> **GIVEN ENTRIES**
────────────────────

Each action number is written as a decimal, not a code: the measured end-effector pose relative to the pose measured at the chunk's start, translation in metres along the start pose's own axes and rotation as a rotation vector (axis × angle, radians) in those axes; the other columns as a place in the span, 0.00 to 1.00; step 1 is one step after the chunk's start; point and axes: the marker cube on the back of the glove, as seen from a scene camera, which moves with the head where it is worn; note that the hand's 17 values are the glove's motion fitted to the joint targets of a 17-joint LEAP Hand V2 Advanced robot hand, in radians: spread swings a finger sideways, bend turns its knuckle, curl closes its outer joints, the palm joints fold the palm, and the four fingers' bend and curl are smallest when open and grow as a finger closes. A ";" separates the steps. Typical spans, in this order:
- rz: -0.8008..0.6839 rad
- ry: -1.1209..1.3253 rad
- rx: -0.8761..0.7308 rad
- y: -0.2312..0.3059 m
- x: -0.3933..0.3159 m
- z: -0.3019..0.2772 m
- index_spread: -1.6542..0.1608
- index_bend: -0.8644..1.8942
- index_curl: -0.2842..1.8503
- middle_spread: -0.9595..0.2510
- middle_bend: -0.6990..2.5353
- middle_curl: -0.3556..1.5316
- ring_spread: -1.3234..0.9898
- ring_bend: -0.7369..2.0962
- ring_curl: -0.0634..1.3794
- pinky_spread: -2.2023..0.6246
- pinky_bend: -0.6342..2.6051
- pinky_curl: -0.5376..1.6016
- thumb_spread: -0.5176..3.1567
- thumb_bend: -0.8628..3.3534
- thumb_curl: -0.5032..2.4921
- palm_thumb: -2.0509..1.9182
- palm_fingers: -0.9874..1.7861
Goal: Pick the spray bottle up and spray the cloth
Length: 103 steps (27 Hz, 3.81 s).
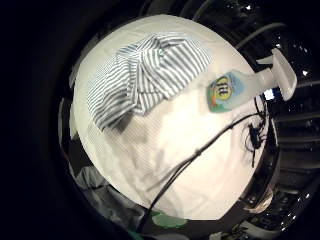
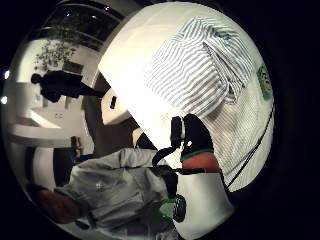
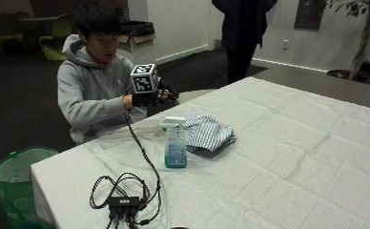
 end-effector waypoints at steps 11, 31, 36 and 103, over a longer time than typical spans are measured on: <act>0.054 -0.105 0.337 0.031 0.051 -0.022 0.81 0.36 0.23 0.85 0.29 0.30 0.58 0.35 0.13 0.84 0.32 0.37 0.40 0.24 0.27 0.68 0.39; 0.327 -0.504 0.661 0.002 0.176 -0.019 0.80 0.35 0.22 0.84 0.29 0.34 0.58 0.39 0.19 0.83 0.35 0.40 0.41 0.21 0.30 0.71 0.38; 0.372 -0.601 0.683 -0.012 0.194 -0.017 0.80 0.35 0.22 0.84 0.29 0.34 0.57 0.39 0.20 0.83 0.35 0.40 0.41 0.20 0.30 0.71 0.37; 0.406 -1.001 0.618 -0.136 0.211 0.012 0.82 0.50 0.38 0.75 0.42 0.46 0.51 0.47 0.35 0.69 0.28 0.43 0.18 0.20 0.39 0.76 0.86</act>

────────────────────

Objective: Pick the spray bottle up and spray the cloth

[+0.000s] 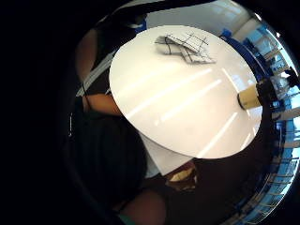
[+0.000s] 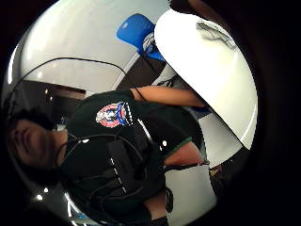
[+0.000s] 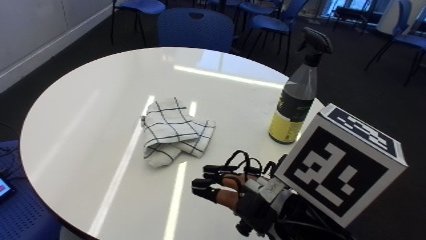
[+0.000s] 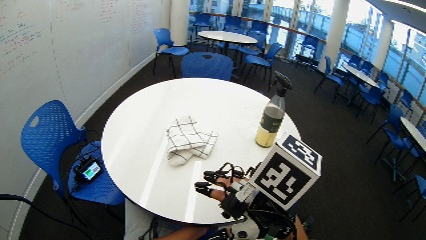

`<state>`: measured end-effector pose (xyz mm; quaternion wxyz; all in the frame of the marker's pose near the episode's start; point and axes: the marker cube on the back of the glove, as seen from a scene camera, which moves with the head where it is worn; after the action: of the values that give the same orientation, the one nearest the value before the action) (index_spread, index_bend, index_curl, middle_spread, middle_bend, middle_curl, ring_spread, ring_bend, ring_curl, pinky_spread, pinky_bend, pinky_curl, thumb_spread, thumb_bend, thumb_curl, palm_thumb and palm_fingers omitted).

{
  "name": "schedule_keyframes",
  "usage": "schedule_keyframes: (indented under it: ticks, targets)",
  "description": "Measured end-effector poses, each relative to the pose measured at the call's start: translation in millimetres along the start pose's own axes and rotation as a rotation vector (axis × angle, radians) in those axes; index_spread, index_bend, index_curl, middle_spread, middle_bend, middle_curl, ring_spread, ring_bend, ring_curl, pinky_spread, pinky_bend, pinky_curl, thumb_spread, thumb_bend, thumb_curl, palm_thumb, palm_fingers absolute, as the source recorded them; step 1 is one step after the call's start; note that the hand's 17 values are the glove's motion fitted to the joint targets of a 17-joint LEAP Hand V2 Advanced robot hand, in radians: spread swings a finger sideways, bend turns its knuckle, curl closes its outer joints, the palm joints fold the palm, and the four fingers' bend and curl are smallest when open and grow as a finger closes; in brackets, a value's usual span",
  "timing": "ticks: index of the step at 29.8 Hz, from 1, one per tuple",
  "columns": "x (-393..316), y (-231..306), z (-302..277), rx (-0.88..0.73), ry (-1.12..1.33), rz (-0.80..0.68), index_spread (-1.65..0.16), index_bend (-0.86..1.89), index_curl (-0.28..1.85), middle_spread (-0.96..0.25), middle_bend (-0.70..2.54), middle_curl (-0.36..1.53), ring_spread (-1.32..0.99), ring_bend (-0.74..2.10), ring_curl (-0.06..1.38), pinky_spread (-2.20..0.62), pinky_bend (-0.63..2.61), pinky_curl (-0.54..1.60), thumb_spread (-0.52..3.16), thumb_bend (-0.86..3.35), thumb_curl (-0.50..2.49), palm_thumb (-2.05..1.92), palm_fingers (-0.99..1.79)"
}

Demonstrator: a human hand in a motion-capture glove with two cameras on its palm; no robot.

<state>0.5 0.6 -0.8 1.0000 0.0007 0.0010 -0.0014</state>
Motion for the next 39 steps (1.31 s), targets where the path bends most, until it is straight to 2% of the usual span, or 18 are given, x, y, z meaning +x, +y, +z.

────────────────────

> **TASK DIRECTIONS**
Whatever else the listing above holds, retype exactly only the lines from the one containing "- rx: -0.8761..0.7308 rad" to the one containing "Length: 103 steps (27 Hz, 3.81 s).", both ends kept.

> **EXERCISE RESULT**
- rx: -0.8761..0.7308 rad
- y: -0.2312..0.3059 m
- x: -0.3933..0.3159 m
- z: -0.3019..0.2772 m
- index_spread: -1.6542..0.1608
- index_bend: -0.8644..1.8942
- index_curl: -0.2842..1.8503
- middle_spread: -0.9595..0.2510
- middle_bend: -0.6990..2.5353
- middle_curl: -0.3556..1.5316
- ring_spread: -1.3234..0.9898
- ring_bend: -0.7369..2.0962
- ring_curl: -0.0634..1.3794
- pinky_spread: -2.2023..0.6246
- pinky_bend: -0.6342..2.6051
- pinky_curl: -0.5376..1.6016
- thumb_spread: -0.5176..3.1567
- thumb_bend: -0.8628..3.3534
- thumb_curl: -0.5032..2.4921
- palm_thumb: -2.0509..1.9182
- palm_fingers: -0.9874..1.7861
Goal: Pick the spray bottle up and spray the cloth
Length: 103 steps (27 Hz, 3.81 s).

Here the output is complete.